I'm assuming Minerva want to move it for their own convenience and profit, so I vote to withhold permission.


----------



## Badgers (Jan 26, 2012)

Crispy said:


> It's not like it hasn't been moved many times before (1666, 1748, 1798, 1828, 1962). If it means it gets a better display, then why not?



I don't care, just like talking about stones called Brutus and that.


----------



## hipipol (Jan 26, 2012)

Where it currently stands on Cannon Street it is merely a lumpy thing by the side of the road
Minerva want to move it round the corner so it can be a lumpy thing by the side of a less used road
Not contest - leave it where it is you shits
Lumpy things need to be viewed!!!!!!!!!


----------



## ViolentPanda (Jan 26, 2012)

If they move it, they'll release all the evil spirits that the stone has absorbed over the last 3,000 years.


----------



## ringo (Jan 27, 2012)

Leave it. Bollocks to Minerva.


----------



## joustmaster (Jan 27, 2012)

I voted NO - purely because I am fickle and liked the wording of it.


----------



## bromley (Jan 27, 2012)

At least the adverts have gone.


----------



## ska invita (Jan 28, 2012)

I went to find it after reading about it in Peter Ackroyds London Biography. The stone used to be according to him pretty much the most important landmark in London, people would go to touch it for luck etc. So I got a map of where it was and set out to see it with a mate (via some pubs) - we walked past it 4 times, even though we knew where it was meant to be. We asked someone at the pub called The London Stone (next door to it) - theyd never heard of it.

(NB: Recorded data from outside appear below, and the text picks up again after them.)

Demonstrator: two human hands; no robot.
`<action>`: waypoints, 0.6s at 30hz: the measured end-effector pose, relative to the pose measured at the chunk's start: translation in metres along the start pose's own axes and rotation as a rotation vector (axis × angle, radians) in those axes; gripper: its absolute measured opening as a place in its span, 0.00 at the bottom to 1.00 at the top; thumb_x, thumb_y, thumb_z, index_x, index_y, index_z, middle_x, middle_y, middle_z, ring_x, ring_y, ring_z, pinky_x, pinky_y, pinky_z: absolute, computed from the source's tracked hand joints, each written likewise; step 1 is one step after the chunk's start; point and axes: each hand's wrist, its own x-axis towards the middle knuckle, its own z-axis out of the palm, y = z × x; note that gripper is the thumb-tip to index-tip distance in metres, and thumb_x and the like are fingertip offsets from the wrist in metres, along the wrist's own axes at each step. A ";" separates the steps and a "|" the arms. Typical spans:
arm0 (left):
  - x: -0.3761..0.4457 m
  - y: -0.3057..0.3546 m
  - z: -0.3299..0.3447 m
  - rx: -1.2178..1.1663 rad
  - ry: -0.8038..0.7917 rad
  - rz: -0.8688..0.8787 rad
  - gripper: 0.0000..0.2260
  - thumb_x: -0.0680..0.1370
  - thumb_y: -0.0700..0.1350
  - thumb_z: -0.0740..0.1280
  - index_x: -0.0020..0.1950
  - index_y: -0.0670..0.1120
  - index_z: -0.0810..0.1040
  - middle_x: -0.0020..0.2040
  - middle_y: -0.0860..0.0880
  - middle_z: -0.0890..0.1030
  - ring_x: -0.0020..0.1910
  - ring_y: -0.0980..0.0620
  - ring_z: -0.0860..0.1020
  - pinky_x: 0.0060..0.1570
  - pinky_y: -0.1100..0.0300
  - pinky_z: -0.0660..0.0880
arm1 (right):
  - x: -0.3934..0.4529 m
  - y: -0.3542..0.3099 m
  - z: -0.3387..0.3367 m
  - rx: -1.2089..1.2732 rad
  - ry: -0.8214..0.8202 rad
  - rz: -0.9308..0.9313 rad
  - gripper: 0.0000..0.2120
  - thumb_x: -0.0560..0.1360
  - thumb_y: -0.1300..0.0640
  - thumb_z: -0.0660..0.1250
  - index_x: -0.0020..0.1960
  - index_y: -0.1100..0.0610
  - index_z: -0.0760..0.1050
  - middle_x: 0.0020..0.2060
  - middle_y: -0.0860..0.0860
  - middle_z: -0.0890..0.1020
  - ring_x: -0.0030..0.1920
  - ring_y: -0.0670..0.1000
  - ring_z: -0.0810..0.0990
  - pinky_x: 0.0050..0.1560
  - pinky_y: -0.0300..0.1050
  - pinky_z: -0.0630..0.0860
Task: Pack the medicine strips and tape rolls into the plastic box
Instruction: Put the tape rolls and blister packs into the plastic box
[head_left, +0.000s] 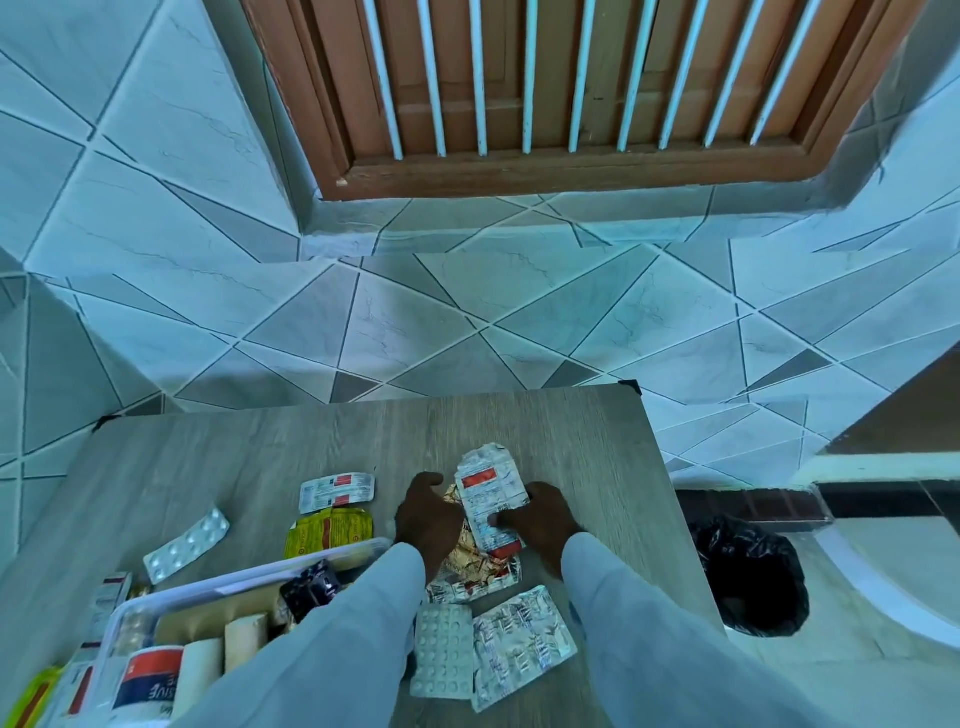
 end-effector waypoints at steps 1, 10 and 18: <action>-0.001 0.004 -0.002 -0.052 -0.019 0.013 0.23 0.72 0.39 0.70 0.65 0.50 0.70 0.56 0.44 0.77 0.47 0.46 0.79 0.43 0.55 0.79 | -0.003 -0.003 -0.004 0.038 -0.005 -0.014 0.17 0.64 0.60 0.78 0.51 0.58 0.81 0.51 0.55 0.85 0.48 0.53 0.84 0.51 0.50 0.82; -0.020 0.010 -0.084 -0.126 -0.132 0.207 0.18 0.72 0.29 0.65 0.55 0.50 0.78 0.44 0.45 0.80 0.35 0.50 0.78 0.26 0.62 0.73 | -0.061 -0.055 0.009 0.116 -0.161 -0.292 0.11 0.69 0.64 0.73 0.48 0.51 0.79 0.45 0.48 0.84 0.45 0.48 0.84 0.48 0.45 0.81; -0.051 -0.080 -0.173 -0.279 -0.108 0.101 0.16 0.69 0.24 0.62 0.45 0.43 0.78 0.37 0.41 0.82 0.32 0.48 0.79 0.32 0.59 0.75 | -0.116 -0.054 0.109 -0.250 -0.253 -0.384 0.29 0.68 0.57 0.72 0.64 0.49 0.64 0.57 0.50 0.78 0.57 0.51 0.79 0.57 0.47 0.78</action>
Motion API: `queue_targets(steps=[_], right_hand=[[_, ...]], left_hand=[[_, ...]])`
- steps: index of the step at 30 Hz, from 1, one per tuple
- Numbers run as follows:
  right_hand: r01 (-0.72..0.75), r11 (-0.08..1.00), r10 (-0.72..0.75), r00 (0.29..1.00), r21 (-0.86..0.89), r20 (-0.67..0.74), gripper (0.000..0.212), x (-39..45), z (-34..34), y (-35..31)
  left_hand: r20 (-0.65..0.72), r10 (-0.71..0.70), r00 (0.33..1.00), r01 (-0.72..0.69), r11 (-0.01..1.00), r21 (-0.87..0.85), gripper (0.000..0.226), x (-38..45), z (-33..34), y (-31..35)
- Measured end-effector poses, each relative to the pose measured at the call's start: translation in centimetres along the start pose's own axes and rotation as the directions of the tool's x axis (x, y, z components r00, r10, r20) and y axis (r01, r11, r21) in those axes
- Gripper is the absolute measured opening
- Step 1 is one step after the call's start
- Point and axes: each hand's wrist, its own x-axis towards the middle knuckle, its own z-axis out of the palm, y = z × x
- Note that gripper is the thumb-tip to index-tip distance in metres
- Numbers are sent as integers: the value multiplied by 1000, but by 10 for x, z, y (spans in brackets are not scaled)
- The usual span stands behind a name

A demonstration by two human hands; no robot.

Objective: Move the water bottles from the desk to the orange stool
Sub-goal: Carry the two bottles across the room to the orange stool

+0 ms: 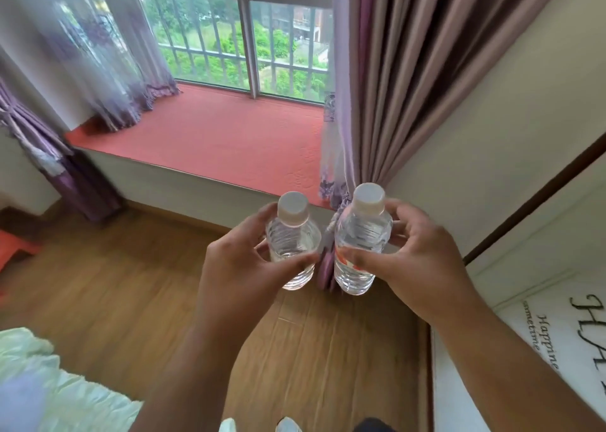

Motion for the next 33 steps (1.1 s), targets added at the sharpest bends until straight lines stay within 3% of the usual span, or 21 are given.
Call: queue_targets(steps=[7, 13, 18, 24, 27, 33], right_hand=[[90, 993, -100, 982, 70, 160, 68, 68, 57, -24], [198, 971, -233, 916, 137, 326, 68, 139, 123, -47], [248, 936, -342, 806, 249, 483, 64, 201, 170, -75], [297, 876, -477, 648, 379, 594, 65, 259, 216, -103], [294, 862, -503, 594, 412, 628, 69, 276, 233, -105], [307, 860, -510, 499, 407, 700, 77, 293, 262, -106]], left_hand=[[-167, -91, 982, 102, 993, 64, 68, 28, -46, -26], [-414, -134, 901, 228, 955, 188, 66, 51, -84, -41], [-626, -157, 764, 388, 887, 251, 76, 73, -106, -51], [-812, -194, 551, 556, 810, 184, 84, 93, -114, -50], [-864, -235, 445, 589, 803, 85, 82, 95, -107, -51], [-888, -313, 337, 664, 748, -12, 76, 97, -106, -60]])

My point is where it is now is *truly shit*. Even when you find it its crap, behind its little scratched glass box sunk into the ground. You can barely see it when you look at it. Its better off on a back street and given some respect - so I vote move it. Except I voted about the logo instead.


----------



## ExtraRefined (Jan 28, 2012)




----------



## pogofish (Jan 28, 2012)

Isn't there an empty space under some old throne they could use to store it?


----------



## ViolentPanda (Jan 28, 2012)

pogofish said:


> Isn't there an empty space under some old throne they could use to store it?



Droll.


----------



## DotCommunist (Jan 28, 2012)

NO! Next thing you know the ravens will flee the Tower and england will fall


----------



## Brixton Hatter (Jan 29, 2012)

Badgers said:


> *So long as the Stone of Brutus is safe, so long will London flourish*
> 
> *
> 
> ...



i love the way that in past a copper is seen guarding the stone....whereas now it is surrounded by adverts for puma and adidas. How fitting, given the stone's current predicament!


----------



## ViolentPanda (Jan 29, 2012)

DotCommunist said:


> NO! Next thing you know the ravens will flee the Tower and england will fall



Precisely.


----------



## lang rabbie (Dec 30, 2012)

The former Chinese bank, more recently a discount sports shop, and then left vacant  while the developers make up their mind what to do with the current 111 Cannon Street building is now a branch of WH Smith.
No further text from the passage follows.